Philippe Crevel : Tout Président de la République a comme objectif, sa réélection. Or, depuis l’instauration du quinquennat nul n’a réussi la passe de deux. Sur les huit Présidents de la République, seuls trois ont été réélus. Le Général de Gaulle le fut en 1965 mais, à ses yeux, de manière médiocre. François Mitterrand et Jacques Chirac eurent droit à un second mandat mais grâce à la cohabitation. Emmanuel Macron a décidé de réaliser à un train d’enfer ses réformes afin de pouvoir engranger leurs bienfaits éventuels durant la seconde partie de son mandat qui devrait donner lieu à plus de redistribution. Il faut relativiser la notion de train d’enfer car si beaucoup de sujets sont abordés, la prudence est de mise en ce qui concerne les réformes structurelles. La réforme est avant tout dans l’image plus que dans le fond.
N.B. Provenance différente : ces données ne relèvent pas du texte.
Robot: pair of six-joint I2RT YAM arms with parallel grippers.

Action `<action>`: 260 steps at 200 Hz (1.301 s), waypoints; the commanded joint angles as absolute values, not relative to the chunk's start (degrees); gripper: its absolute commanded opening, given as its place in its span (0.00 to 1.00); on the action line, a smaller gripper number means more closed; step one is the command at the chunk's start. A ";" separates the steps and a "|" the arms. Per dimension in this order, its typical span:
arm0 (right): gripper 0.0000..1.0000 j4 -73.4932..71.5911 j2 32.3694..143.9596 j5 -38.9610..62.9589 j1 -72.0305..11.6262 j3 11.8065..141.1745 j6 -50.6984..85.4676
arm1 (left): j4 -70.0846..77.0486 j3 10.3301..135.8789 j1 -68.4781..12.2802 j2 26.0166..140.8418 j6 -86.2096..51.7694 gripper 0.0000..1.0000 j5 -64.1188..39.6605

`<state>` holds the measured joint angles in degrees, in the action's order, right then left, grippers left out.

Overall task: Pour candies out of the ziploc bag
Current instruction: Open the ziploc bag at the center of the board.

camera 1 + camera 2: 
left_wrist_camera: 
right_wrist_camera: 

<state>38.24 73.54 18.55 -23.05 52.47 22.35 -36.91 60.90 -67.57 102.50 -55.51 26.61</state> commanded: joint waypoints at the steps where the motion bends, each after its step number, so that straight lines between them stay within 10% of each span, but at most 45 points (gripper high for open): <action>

Pour en revenir à l’idée d’une fin de séquence en 2019, il faut se remémorer le calendrier électoral. Si de 2017 à 2018, le Président de la République bénéficie d’une période sans élection, il en sera autrement entre 2019 et 2022. Chaque année sera rythmée par une élection, 2019, élections européennes, 2020, élections municipales en 2020, élections départementales et régionales en 2021 et élection présidentielle en 2022. Pour La République en Marche, les élections locales constituent un véritable défi du fait de la faiblisse de ses réseaux locaux. De ce fait, la tentation sera grande de faire des cadeaux électoralistes pour éviter de cuisants échecs. Nicolas Sarkozy comme François Hollande avaient été sanctionnés par les électeurs aux élections intermédiaires, ce qui avait lesté lourdement leurs chances de gagner ou de concourir à la présidentielle.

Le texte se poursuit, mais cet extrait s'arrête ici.